Moderne Fenster erkennt man zuerst an der Ansicht: schmale Rahmen, klare Linien und große Glasflächen. Was vor zwanzig Jahren nach Sonderanfertigung aussah, ist in der modernen Architektur heute der Normalfall, vom Einfamilienhaus mit glatter Putzfassade bis zum modernisierten Altbau.
Der zweite Teil ist auf den ersten Blick unsichtbar und wiegt schwerer. Ein modernes Fenster hält die Wärme deutlich besser im Haus, dämpft den Lärm von der Straße und lässt sich leichter bedienen als jedes Fenster aus den Achtzigern. Ablesen lässt sich das am U-Wert.
Dazu kommt die Freiheit bei der Gestaltung.
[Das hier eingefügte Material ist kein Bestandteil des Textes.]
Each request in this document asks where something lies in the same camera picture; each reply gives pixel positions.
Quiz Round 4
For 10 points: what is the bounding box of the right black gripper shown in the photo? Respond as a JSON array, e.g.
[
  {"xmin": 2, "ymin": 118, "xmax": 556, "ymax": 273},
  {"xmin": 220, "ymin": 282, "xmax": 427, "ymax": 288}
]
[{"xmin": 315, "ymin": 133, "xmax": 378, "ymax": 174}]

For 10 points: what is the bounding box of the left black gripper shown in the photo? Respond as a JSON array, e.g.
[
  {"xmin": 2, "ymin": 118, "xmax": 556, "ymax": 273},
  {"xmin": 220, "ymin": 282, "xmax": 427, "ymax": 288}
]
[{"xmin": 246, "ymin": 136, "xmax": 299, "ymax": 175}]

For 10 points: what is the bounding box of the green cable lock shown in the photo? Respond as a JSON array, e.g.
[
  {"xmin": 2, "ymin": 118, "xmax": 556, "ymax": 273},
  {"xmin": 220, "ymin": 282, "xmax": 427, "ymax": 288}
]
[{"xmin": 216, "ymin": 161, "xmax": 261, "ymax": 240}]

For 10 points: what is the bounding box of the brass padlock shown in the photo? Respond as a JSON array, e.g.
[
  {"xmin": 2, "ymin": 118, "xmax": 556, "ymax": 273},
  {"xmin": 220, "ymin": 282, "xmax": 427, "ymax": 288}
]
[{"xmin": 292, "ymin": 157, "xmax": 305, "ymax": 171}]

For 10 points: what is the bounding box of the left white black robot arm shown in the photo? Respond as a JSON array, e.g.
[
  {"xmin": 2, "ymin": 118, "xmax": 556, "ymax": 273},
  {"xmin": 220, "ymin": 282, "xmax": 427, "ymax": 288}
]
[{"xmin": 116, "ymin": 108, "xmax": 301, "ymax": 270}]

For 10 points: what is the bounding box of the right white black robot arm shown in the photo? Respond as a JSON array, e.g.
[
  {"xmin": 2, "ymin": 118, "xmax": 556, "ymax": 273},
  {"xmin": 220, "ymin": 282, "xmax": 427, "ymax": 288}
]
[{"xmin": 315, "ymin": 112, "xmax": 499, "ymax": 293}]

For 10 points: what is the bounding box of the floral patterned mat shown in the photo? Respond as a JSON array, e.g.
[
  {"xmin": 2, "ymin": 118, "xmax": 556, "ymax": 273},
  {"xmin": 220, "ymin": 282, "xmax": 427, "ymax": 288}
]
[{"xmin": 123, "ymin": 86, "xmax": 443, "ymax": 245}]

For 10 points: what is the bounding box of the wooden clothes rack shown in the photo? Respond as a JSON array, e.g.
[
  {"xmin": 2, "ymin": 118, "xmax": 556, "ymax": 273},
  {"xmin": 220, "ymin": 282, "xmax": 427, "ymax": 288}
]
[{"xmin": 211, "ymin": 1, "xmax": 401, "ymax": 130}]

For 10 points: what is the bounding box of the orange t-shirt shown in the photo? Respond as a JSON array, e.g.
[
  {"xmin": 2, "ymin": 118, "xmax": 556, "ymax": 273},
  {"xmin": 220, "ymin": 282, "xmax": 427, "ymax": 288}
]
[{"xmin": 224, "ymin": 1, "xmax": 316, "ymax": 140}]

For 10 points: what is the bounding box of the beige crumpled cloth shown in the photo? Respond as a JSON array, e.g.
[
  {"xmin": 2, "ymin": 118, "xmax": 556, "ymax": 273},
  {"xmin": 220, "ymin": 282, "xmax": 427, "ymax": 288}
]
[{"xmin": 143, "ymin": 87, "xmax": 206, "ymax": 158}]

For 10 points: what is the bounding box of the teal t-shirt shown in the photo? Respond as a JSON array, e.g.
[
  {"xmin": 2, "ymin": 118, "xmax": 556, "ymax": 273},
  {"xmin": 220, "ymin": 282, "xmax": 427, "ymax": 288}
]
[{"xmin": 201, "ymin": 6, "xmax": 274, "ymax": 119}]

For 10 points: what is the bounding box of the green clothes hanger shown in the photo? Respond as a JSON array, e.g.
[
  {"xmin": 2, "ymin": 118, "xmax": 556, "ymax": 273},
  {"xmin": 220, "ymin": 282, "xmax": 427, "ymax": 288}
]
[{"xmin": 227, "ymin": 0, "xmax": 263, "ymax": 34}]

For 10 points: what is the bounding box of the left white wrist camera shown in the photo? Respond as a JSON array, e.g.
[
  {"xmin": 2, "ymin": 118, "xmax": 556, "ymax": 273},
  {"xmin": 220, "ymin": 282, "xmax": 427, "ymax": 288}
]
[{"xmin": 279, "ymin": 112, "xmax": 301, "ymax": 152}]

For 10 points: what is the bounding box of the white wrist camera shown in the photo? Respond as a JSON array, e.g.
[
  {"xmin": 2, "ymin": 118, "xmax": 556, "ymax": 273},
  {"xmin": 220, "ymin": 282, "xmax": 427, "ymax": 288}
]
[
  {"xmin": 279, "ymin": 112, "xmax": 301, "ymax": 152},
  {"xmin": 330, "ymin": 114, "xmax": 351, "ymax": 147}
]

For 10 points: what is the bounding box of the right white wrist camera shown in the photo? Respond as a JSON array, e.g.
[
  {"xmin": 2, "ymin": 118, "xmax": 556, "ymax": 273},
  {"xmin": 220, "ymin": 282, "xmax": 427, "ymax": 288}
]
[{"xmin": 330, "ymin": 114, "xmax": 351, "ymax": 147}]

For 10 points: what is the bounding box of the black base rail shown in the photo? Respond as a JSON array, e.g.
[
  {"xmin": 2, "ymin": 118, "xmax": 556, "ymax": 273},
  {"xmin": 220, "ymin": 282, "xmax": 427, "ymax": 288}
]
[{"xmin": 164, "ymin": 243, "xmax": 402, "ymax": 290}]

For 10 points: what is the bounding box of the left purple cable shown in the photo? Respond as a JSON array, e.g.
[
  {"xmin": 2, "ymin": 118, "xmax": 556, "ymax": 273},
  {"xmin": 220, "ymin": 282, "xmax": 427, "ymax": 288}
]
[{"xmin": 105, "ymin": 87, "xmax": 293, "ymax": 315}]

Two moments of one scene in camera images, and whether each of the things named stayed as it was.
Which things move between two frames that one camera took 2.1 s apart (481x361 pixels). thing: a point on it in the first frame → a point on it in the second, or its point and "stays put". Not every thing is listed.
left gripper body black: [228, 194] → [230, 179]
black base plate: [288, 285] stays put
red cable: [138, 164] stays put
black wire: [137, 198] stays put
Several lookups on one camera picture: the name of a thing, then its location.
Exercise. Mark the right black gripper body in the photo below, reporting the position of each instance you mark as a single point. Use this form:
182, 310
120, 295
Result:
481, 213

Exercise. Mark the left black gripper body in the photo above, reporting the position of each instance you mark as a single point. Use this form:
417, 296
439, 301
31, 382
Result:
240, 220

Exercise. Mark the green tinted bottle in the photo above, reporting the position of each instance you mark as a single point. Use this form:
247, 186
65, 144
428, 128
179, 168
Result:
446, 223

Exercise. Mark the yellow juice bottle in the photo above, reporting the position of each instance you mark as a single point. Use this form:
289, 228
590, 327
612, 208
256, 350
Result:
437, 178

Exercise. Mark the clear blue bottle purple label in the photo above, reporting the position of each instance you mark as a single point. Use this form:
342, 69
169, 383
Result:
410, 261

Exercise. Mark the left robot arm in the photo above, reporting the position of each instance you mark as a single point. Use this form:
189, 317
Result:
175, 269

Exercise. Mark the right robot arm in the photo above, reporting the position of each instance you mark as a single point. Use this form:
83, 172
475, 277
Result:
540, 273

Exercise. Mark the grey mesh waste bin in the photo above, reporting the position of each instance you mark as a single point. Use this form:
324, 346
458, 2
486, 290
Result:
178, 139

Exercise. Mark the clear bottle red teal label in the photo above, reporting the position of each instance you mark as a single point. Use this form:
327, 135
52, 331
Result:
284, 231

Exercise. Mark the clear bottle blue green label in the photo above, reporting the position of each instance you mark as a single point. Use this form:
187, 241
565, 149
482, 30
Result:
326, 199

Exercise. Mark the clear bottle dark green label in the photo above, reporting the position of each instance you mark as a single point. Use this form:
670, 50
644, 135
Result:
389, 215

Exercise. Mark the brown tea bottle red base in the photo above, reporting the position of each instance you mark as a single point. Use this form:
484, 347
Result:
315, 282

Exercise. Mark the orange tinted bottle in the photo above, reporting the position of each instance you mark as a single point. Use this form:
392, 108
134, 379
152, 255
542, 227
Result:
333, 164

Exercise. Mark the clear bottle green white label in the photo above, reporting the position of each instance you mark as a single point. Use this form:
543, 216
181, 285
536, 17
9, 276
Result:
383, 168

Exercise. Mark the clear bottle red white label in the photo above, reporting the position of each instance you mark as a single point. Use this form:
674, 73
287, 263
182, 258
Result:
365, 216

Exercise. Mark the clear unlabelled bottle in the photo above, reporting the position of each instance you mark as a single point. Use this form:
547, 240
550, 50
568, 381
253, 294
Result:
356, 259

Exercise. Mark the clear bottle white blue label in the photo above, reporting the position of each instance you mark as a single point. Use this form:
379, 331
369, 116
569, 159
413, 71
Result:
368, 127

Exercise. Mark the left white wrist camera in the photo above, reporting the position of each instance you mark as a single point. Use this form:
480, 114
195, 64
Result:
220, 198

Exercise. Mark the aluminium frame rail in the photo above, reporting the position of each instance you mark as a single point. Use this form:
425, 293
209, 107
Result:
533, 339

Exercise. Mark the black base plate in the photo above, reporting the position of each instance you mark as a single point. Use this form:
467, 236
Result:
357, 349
Innen und außen lassen sich getrennt wählen: weiße Fenster, Anthrazit, braune Töne oder Holzdekore. Ob Bauhaus, skandinavisch geprägt oder moderner Landhausstil, die Fassade gibt den Ton vor und das Fenster nimmt ihn auf.
Ein modernes Fenster entsteht deshalb nicht durch ein einzelnes Merkmal, sondern durch das Zusammenspiel von Material, Verglasung, Optik und Ausstattung.